I named my band Laal (red) which has been the colour of the labour movement since the Chicago Haymarket strike of 1886. With the help of a British-Pakistani filmmaker, Taimur Khan, we put out our first music video on the internet and achieved almost instantaneous and totally unexpected success.

It would not be an exaggeration to say that Laal’s music became the soundtrack of the Lawyers Movement that restored democracy in Pakistan. On the other hand, it opened our eyes to the enormous power that music could provide in mobilising movements and infusing them with a sense of unity, purpose, and energy.

With the restoration of electoral democracy in Pakistan, and despite all its imperfections and class biases, we turned our attention to religious extremism. We felt that, in this new phase of Pakistani politics, religious extremism and terrorism had become the principal threat to the democratic rights of the people of Pakistan.

In our trademark style we began by releasing music videos against religious extremism such as ‘Dehshatgardi Murdabad’ (Death to Terrorism), ‘You Give Me Hope Malala’, ‘Dartay Hai Bandooqon Walay’ (The Gun Wielders are Scared) and many others. At first, there were little or no takers. The war against extremism was seen purely as a ‘Western agenda’. We also underwent a change in the line-up of the band that dented our popularity in a very big way. It felt as if, despite all the past successes, we were starting from square one again.

There was also the question of the enormous risks we were taking. It is one thing to take on a military dictatorship within the midst of a movement of hundreds of thousands of supporters. Even if legal procedures are not followed in one’s arrest, one is reassured by the vast solidarity expressed by society.

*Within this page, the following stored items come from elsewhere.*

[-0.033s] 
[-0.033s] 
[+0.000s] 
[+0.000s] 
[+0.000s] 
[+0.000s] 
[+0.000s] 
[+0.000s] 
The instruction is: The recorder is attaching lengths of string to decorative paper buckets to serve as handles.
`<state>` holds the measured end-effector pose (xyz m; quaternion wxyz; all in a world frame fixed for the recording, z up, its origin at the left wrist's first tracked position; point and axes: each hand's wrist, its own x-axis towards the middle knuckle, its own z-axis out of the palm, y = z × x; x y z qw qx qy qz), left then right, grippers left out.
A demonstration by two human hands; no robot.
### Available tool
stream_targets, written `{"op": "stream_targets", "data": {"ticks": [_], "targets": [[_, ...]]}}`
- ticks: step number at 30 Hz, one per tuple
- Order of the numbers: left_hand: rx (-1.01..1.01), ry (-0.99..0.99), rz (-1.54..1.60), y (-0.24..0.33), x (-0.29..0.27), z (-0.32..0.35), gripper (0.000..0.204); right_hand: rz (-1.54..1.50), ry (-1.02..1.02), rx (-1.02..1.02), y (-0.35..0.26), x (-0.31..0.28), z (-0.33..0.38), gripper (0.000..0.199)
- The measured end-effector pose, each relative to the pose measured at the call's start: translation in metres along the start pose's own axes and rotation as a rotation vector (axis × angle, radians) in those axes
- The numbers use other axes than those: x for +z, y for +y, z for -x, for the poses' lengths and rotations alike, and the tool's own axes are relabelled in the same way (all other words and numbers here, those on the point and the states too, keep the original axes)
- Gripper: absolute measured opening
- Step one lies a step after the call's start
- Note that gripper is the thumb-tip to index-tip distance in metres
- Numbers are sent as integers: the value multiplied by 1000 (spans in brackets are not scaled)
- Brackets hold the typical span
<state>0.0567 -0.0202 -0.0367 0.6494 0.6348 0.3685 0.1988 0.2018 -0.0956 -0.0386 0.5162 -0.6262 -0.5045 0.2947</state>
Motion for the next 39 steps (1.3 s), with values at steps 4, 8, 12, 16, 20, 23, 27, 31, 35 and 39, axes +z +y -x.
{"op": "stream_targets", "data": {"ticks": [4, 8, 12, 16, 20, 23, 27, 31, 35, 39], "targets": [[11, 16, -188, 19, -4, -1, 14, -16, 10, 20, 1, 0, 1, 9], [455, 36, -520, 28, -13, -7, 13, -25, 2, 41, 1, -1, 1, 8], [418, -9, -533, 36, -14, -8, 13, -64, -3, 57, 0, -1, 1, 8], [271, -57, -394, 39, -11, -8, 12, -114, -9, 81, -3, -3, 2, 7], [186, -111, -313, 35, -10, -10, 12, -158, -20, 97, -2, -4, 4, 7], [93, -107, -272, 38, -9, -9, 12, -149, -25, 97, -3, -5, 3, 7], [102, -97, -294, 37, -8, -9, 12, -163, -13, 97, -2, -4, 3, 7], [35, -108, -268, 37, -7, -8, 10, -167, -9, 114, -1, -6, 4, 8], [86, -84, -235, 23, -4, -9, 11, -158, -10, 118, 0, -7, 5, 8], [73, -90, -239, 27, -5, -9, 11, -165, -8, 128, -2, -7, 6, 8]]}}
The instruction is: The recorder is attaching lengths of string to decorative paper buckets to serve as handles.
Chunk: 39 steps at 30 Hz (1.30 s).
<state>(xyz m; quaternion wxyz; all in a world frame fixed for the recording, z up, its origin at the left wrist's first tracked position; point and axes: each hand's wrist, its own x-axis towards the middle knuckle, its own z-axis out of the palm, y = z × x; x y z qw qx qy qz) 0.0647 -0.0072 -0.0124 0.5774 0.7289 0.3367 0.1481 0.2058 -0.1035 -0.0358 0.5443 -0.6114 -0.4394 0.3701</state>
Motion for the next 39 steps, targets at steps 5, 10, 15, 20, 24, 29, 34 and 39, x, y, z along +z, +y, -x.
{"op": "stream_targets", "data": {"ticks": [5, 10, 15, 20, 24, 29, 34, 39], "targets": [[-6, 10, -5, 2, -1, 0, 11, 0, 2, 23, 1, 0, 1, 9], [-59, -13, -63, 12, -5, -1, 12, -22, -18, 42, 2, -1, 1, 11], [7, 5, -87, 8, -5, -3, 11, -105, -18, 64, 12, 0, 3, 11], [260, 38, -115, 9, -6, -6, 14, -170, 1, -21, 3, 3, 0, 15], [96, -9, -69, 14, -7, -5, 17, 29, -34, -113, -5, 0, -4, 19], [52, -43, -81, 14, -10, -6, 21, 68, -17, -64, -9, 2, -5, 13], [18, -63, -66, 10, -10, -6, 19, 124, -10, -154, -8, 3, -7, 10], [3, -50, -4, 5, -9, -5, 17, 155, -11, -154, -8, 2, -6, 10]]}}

But what happens when you take on a violent terrorist movement that is operating entirely outside any kind of legal procedure in the context of a society that has been bullied into submission?

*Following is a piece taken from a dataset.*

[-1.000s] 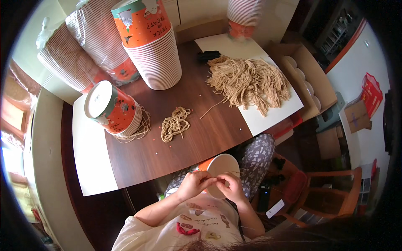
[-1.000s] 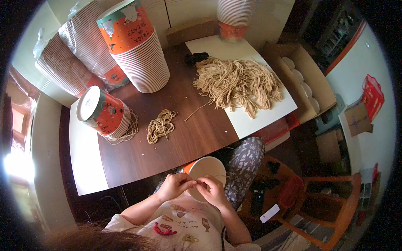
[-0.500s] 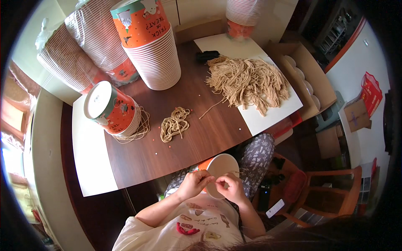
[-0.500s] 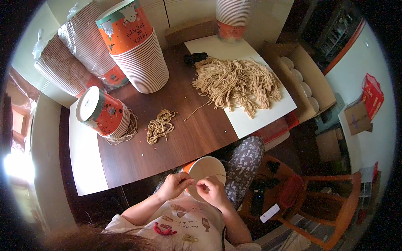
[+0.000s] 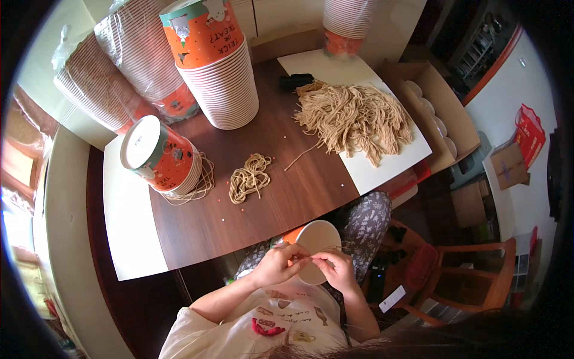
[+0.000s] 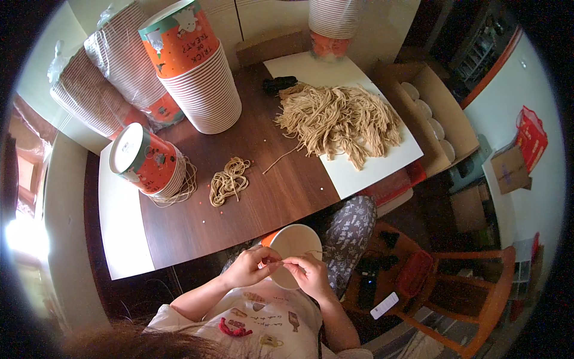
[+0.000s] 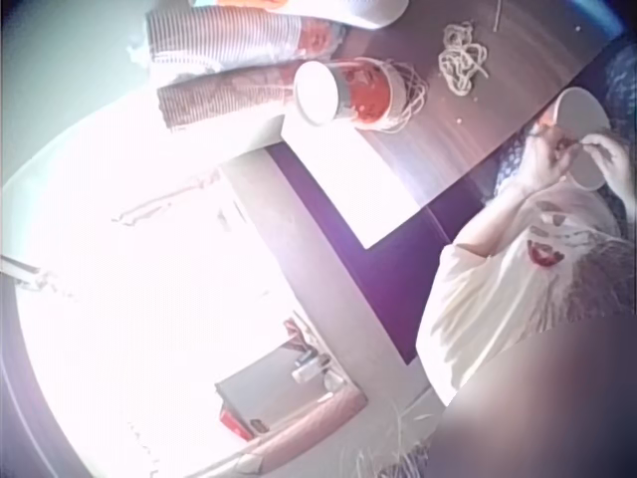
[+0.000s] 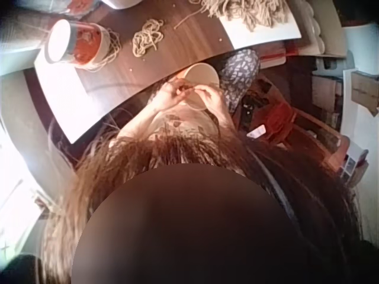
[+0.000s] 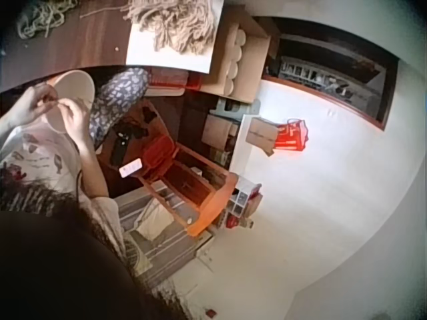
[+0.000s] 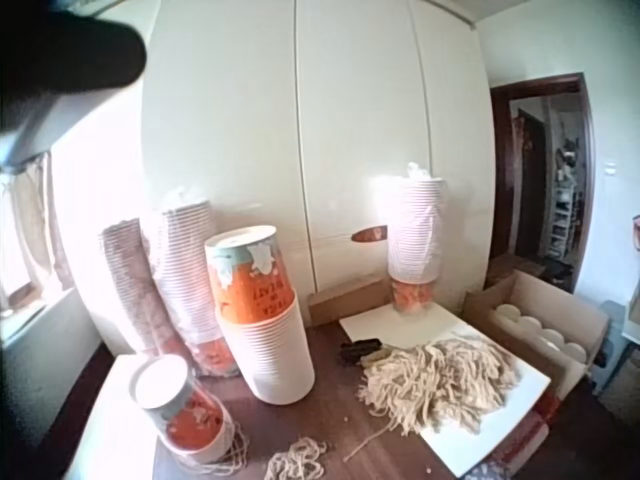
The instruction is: The recorder is attaching lengths of string to decorative paper buckets to serve as handles.
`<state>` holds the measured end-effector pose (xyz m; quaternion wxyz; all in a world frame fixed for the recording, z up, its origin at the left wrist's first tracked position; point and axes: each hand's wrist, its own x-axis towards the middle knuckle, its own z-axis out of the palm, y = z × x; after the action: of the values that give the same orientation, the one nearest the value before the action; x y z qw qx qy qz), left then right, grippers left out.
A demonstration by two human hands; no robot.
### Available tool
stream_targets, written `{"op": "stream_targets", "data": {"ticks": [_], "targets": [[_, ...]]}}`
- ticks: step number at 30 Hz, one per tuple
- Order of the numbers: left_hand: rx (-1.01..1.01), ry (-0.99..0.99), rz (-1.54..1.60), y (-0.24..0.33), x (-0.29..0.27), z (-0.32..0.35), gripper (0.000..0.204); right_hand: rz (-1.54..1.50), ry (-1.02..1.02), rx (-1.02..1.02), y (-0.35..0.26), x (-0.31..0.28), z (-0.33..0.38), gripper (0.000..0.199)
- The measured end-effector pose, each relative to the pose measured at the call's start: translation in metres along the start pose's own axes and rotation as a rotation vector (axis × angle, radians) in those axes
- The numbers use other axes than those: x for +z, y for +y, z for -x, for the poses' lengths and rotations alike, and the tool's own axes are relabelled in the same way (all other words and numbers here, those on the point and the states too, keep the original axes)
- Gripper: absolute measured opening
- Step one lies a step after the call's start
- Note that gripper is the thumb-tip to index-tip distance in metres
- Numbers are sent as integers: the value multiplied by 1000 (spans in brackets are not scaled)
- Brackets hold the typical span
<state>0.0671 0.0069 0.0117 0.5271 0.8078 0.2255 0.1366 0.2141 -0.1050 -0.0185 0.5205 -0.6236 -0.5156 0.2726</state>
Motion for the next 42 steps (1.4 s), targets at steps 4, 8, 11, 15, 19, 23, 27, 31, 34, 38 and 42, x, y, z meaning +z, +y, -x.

Moreover, we could not even rely on the elected government that we had worked so hard to bring about. For instance, in 2011, television channels refused to play our song ‘Jhoot Ka Uncha Sar’ (The Highly Held Head of Falsehood) because it poked fun at how the establishment itself had supported religious extremists.

In June 2014, the Pakistan Telecommunications Authority asked Facebook to shut down our Facebook page (it was restored soon after as a result of massive social media outcry). In April 2015, I was accused of treason to the country on a mainstream television program because I supported the human rights of the Baloch people. Simultaneously, a concerted social media campaign was launched against Laal as anti-Islamic and anti-Pakistan.

And finally, if you add to this toxic mix a dozen or so social media emails a day that insult, abuse, threaten, and attempt to intimidate us from our cause, you begin to see the kind of challenges we face in addressing these questions of extremism.

Sometimes people react with complete shock when I tell them we are taking on one of the world’s most well-trained, well-armed, violent movements with nothing but music instruments in our hands. Many of my own former students, fans and comrades have preferred to steer clear from us because they consider what we are doing as foolishness and madness. They effectively have taken the position that they are going to wait out this particular struggle.

However, like any struggle, the outcome is never guaranteed. I say to these detractors that the power of music rests not just in music itself, but in the people. And no force, no matter how well-armed or trained, can fight a society that stands united.

Now, as we near a decade of struggle and have kept going despite close brushes with danger, we are finding new friends and comrades in Pakistan and around the world.

Recently, the Civil Society Week organised by CIVICUS in Colombia gave us the opportunity to meet with activists from all over the world who have confronted authoritarianism through non-violent means, often through art, literature, advocacy, and the power of the pen.

It was here that Equal Times offered us their pages to tell our story. A story that I would like to end by saying that music played a role in defeating dictatorship in Pakistan. I know it can play an equal role in defeating religious extremism and terrorism in the world.